A la vecina se la ve sofocada, les grita y les dice que los va a denunciar, que son una partida de delincuentes. Rosa da un paso y mira a todos, le tapa entonces la boca con fuerza, la agarra por un brazo y la conduce a la cocina a empujones. La mujer va medio tropezando. El grupo entra con ella en la cocina y Miguel les sigue tartamudeando y preguntando que qué es lo que se proponen. Aún no se cree lo que le está pasando.
-¿Qué ha dicho que va a hacer, señora? -le pregunta Rosa desafiante mientras la zarandea otra vez.
La vecina se la oye quejarse, Juan entonces se quita su banda elástica de la cabeza y la amordaza.
-Pero, ¿os habéis vuelto todos locos? -Miguel siente ganas de marcharse pero no puede dejar las cosas así. Se dirige a Rosa que es la que parece que maneja el cotarro, lo único que consigue de ella es un gesto con la mano indicándole que se calle. Acude a Juan pero ni tan siquiera le contesta. Ve a Marga atarle las manos con una cinta aislante que ha encontrado sobre la mesa de la cocina.
-Pero…si esta señora no va a decir nada a nadie -se le ocurre decir al monitor mientras espera una respuesta de la vecina, la cual afirma sumisa con la cabeza. Sus ojos muestran un pánico atroz, ella sigue moviendo la cabeza de arriba abajo mecánicamente.
Hay un murmullo entre los alumnos.
-¿Va a decir algo, señora? -Rosa le quita la banda de la boca.
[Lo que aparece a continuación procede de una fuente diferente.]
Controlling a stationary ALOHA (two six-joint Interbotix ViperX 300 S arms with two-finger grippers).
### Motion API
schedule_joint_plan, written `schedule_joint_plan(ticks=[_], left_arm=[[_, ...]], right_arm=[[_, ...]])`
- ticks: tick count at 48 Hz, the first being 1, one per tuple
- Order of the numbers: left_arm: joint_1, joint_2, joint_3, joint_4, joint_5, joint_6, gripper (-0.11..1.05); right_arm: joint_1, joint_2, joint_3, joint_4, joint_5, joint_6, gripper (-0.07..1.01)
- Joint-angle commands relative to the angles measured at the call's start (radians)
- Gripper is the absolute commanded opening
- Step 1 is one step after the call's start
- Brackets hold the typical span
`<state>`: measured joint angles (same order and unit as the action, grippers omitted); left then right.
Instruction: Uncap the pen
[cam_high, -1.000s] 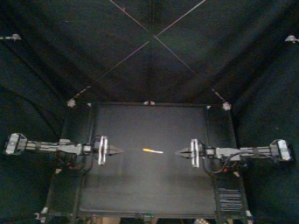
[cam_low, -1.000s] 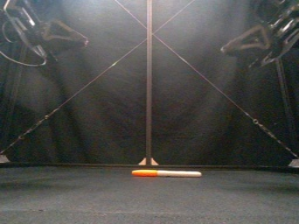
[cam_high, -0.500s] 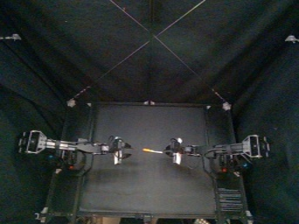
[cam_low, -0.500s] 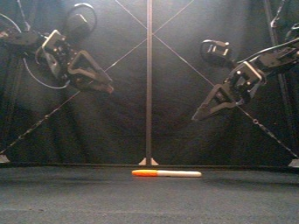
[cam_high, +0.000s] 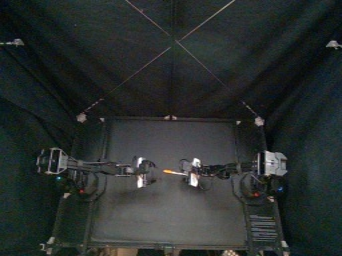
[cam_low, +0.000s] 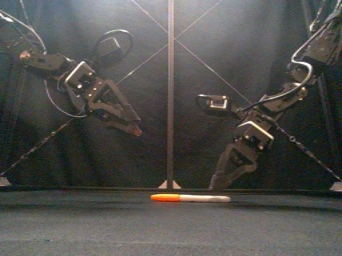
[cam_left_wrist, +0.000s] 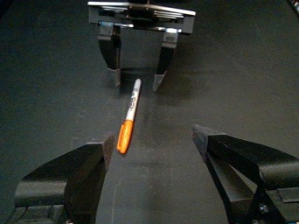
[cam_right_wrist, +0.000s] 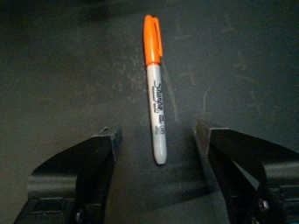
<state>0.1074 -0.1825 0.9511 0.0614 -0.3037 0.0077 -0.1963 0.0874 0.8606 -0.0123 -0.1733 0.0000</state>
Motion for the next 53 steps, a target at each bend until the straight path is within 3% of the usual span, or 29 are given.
schedule_joint_plan(ticks=[1, 7, 14, 25, 41, 53], left_arm=[[0.003, 0.012, -0.032, 0.006, -0.002, -0.0015, 1.02], [0.003, 0.015, -0.032, 0.006, 0.003, -0.0015, 1.02], [0.003, 0.017, -0.034, 0.005, 0.023, -0.0015, 1.02], [0.014, 0.018, -0.067, 0.006, 0.094, -0.0015, 1.02], [0.028, 0.060, -0.138, 0.021, 0.190, -0.0031, 1.02], [0.044, 0.146, -0.207, 0.031, 0.227, -0.0015, 1.02]], right_arm=[[-0.006, 0.018, -0.041, -0.008, 0.029, 0.000, 0.96], [-0.008, 0.040, -0.054, -0.018, 0.060, 0.000, 0.91], [-0.006, 0.041, -0.055, -0.029, 0.066, 0.002, 0.75], [-0.006, -0.012, -0.063, -0.043, 0.071, -0.002, 0.51], [0.000, -0.152, -0.067, -0.064, 0.078, 0.005, 0.50], [0.021, -0.176, -0.072, -0.066, 0.084, 0.006, 0.50]])
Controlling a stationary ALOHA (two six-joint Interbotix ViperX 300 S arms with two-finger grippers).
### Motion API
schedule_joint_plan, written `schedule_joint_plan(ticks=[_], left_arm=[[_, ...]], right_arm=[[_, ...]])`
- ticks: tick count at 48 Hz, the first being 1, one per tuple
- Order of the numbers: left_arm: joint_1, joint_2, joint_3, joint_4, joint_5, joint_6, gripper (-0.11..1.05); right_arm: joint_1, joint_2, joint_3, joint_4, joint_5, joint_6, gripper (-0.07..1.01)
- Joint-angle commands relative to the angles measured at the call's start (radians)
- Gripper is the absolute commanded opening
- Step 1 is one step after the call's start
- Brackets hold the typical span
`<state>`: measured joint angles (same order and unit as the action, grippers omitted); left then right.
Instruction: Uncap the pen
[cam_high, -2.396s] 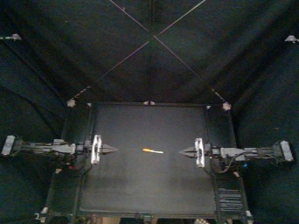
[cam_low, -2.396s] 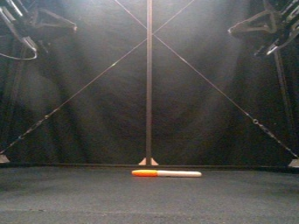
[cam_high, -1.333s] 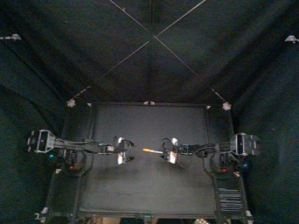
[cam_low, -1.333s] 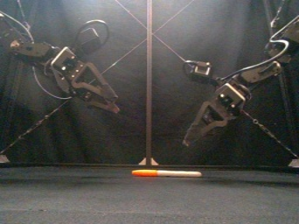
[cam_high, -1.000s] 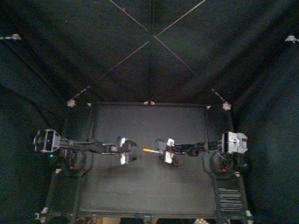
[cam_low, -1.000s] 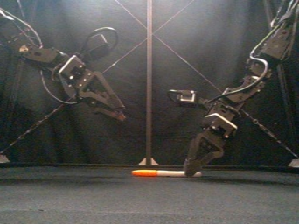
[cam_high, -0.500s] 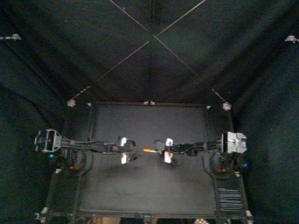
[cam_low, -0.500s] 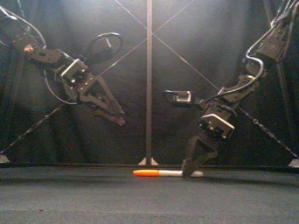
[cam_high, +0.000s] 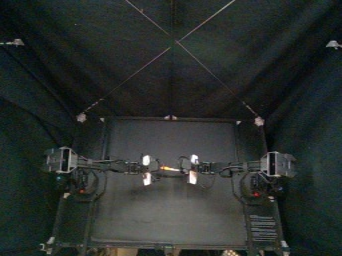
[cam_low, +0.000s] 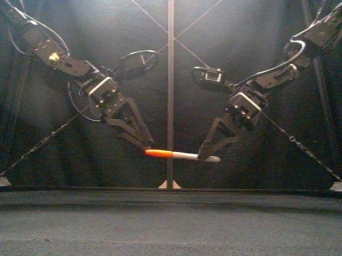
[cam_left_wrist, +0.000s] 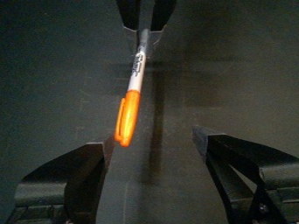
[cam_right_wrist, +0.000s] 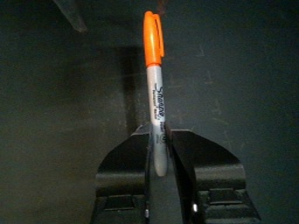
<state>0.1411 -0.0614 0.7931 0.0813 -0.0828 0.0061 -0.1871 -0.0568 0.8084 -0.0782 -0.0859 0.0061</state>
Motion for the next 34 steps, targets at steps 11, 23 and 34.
schedule_joint_plan(ticks=[11, 23, 34], left_arm=[[0.015, 0.080, -0.091, 0.023, 0.012, 0.0000, 1.01], [0.020, 0.107, -0.129, 0.057, 0.018, 0.0000, 0.91], [0.023, 0.126, -0.160, 0.094, 0.066, 0.0000, 0.63]], right_arm=[[0.017, -0.032, -0.020, 0.000, -0.003, 0.000, 0.50], [0.018, -0.032, -0.021, 0.000, -0.003, 0.000, 0.50], [0.018, -0.032, -0.021, 0.000, -0.003, 0.000, 0.50]])
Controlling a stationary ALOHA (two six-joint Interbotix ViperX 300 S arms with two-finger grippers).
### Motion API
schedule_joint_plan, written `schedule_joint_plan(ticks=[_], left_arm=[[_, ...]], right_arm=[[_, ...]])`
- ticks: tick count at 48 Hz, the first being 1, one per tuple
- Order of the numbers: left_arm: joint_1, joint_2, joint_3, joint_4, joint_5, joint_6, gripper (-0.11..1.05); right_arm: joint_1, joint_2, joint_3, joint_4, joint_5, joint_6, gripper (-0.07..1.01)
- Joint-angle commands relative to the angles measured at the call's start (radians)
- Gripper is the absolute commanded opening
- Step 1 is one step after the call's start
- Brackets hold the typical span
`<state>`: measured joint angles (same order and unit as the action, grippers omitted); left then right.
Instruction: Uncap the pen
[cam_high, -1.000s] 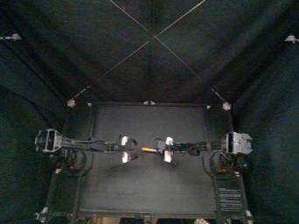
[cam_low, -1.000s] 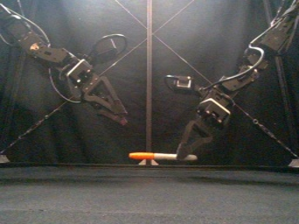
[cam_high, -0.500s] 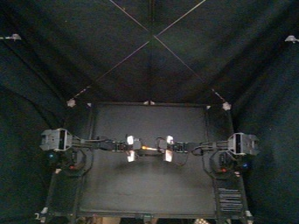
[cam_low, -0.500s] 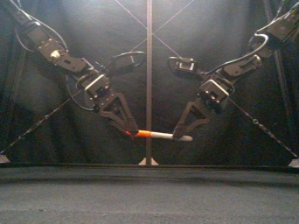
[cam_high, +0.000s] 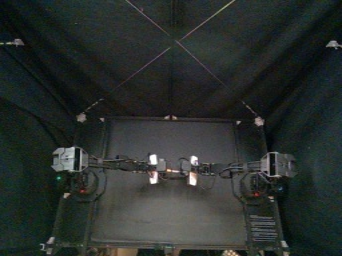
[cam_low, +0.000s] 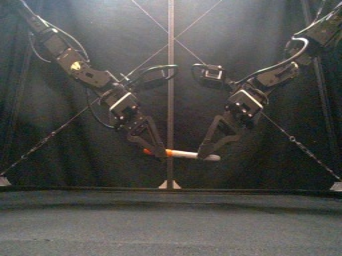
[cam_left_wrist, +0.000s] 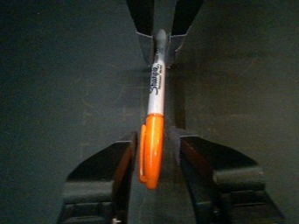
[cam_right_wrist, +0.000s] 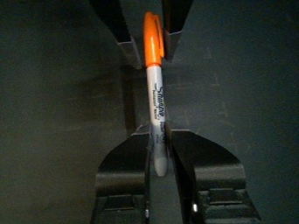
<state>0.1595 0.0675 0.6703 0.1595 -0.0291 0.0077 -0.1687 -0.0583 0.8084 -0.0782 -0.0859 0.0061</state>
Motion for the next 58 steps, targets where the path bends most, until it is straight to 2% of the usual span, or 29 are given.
schedule_joint_plan(ticks=[1, 9, 18, 25, 36, 47, 58], left_arm=[[0.005, -0.003, -0.038, 0.018, 0.015, -0.0015, 0.61], [0.005, -0.005, -0.037, 0.037, 0.026, -0.0015, 0.50], [0.005, -0.020, -0.005, 0.037, 0.028, -0.0031, 0.50], [0.009, -0.055, 0.040, 0.037, 0.028, -0.0031, 0.50], [0.012, -0.129, 0.112, 0.037, 0.023, -0.0031, 0.50], [0.012, -0.193, 0.172, 0.037, 0.021, -0.0031, 0.50], [0.012, -0.204, 0.184, 0.035, 0.021, -0.0031, 0.50]], right_arm=[[0.000, -0.031, -0.021, 0.000, -0.003, 0.000, 0.50], [0.000, -0.032, -0.011, 0.000, -0.003, 0.000, 0.50], [-0.006, -0.052, 0.029, 0.006, -0.003, 0.002, 0.50], [-0.021, -0.097, 0.080, 0.009, -0.009, 0.003, 0.50], [-0.054, -0.209, 0.183, 0.029, -0.043, 0.003, 0.50], [-0.057, -0.288, 0.252, 0.043, -0.089, 0.003, 0.50], [-0.057, -0.304, 0.267, 0.043, -0.098, 0.003, 0.50]])
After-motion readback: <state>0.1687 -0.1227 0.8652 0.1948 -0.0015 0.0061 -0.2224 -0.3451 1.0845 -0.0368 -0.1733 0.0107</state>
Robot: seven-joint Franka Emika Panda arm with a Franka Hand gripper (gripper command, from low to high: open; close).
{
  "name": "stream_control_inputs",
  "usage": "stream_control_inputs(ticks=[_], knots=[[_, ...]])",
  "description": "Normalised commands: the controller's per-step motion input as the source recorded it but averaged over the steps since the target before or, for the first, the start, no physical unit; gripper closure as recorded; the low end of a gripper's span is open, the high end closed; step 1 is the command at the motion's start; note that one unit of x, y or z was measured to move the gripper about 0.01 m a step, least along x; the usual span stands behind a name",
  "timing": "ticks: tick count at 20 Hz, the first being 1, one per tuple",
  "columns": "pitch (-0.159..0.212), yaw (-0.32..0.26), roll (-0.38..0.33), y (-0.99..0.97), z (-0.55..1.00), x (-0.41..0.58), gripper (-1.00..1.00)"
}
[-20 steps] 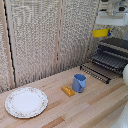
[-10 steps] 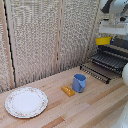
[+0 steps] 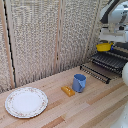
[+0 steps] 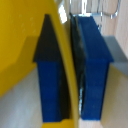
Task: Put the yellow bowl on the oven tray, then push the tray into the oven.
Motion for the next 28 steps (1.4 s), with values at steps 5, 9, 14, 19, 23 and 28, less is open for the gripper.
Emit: stream_control_inputs(ticks=[5,9,14,19,23,28], knots=[[0.043,0.006,0.0,-0.17,-0.19,0.235,1.0],[-0.002,-0.001,0.0,-0.42,-0.04,0.225,1.0],[-0.049,-0.002,0.0,-0.61,0.12,0.074,1.0],[-0.045,0.005,-0.001,-0.56,0.15,0.0,1.0],[-0.028,0.069,0.0,-0.24,0.01,-0.025,1.0],[0.008,0.023,-0.003,0.0,0.0,0.001,-1.0]])
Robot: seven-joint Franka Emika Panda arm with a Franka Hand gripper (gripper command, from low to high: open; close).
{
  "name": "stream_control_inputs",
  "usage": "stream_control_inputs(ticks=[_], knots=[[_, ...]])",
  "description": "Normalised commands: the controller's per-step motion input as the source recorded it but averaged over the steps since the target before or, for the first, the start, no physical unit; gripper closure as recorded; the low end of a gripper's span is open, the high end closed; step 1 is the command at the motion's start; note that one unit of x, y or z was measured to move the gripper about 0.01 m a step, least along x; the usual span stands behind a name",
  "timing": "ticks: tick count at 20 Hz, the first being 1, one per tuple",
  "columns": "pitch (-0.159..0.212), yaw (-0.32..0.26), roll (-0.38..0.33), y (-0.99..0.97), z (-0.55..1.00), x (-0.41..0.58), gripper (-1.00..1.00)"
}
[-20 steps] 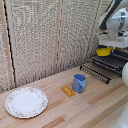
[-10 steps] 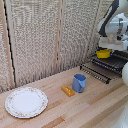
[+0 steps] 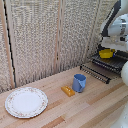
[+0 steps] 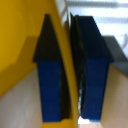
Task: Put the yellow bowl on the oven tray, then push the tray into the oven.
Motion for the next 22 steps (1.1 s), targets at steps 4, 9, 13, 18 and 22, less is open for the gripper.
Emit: stream_control_inputs(ticks=[4,9,13,18,22], knots=[[0.0,-0.059,0.0,0.0,0.0,0.025,-1.0],[0.004,-0.107,-0.132,0.26,0.1,0.006,-1.0],[0.015,-0.15,-0.179,0.38,0.54,0.104,-1.0],[0.045,-0.09,-0.247,0.53,0.31,0.034,-1.0],[0.08,0.004,-0.306,0.54,0.19,0.001,-1.0]])
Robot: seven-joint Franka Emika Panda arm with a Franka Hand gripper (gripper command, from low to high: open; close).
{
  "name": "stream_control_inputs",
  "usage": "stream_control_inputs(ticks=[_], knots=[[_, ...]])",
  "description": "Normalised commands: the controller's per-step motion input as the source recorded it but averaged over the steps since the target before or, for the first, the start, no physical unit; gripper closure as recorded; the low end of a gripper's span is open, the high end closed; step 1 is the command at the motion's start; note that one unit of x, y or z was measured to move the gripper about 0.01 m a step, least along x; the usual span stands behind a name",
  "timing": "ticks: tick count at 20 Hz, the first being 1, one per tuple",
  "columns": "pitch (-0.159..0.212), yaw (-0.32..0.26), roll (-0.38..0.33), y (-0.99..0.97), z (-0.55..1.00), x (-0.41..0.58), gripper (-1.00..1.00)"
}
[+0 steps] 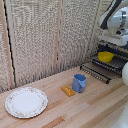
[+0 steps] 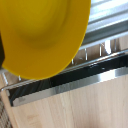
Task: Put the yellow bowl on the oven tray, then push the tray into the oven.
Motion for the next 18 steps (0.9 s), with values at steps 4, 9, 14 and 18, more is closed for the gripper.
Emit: stream_control_inputs(ticks=[4,9,14,18], knots=[[0.153,0.204,-0.178,0.16,0.41,-0.017,-1.0],[0.16,0.294,-0.137,0.03,0.4,-0.094,-1.0],[0.197,0.298,-0.133,0.11,0.43,-0.095,-1.0],[0.173,0.302,-0.133,0.05,0.4,-0.104,-1.0]])
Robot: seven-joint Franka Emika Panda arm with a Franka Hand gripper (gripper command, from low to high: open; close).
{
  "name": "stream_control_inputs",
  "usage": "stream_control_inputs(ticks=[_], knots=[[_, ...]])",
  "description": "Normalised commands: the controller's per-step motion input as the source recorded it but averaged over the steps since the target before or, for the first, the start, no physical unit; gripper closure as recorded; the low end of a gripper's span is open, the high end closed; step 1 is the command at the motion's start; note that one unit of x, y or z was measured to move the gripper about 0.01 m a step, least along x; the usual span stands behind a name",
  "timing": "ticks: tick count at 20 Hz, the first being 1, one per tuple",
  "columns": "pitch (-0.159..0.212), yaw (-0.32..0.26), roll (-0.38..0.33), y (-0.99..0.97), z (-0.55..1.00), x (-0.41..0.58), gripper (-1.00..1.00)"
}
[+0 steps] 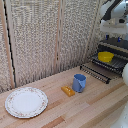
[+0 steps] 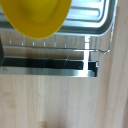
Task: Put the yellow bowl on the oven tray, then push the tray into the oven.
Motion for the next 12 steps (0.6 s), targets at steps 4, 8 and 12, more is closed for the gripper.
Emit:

La vecina respira, los goterones de sudor le resbalan por la frente.
-No, no, se lo juro. No voy a decir nada -sigue negando nerviosamente-  ¡Ni una palabra!
Todos miran a Miguel y después se miran entre ellos. Juan da un paso hacia la vecina y vuelve a insistirle.
-¿Está usted segura que ya no nos va a molestar más, que nos dejará tener nuestra clase?
La vecina asiente una y otra vez con la cabeza mientras comienza a gemir en silencio.
Miguel mira angustiado a sus alumnos.
-No va a decir nada, ¿no veis que lo ha prometido? -no está del todo convencido de que la suelten pero antes de seguir insistiendo ve de repente que Rosa le desata las manos.
-¡Pues entonces asunto concluido! -satisfecha, Rosa ayuda a la vecina a levantarse de la silla y la acompaña hasta la entrada. Miguel oye cómo el tono de la alumna ahora ha cambiado. Rosa amablemente se despide de ella en la puerta, a la vecina solo la oye murmurar.
  A los pocos minutos frente a los espejos Miguel retoma la clase de step. Uno, dos, tres y cuatro…Sus alumnos sonrientes le siguen, cada uno a su ritmo y la guapa morenita le dedica una sonrisa insinuante. Todos parecen contentos. Él se mira al espejo y esta vez no sabe qué pensar.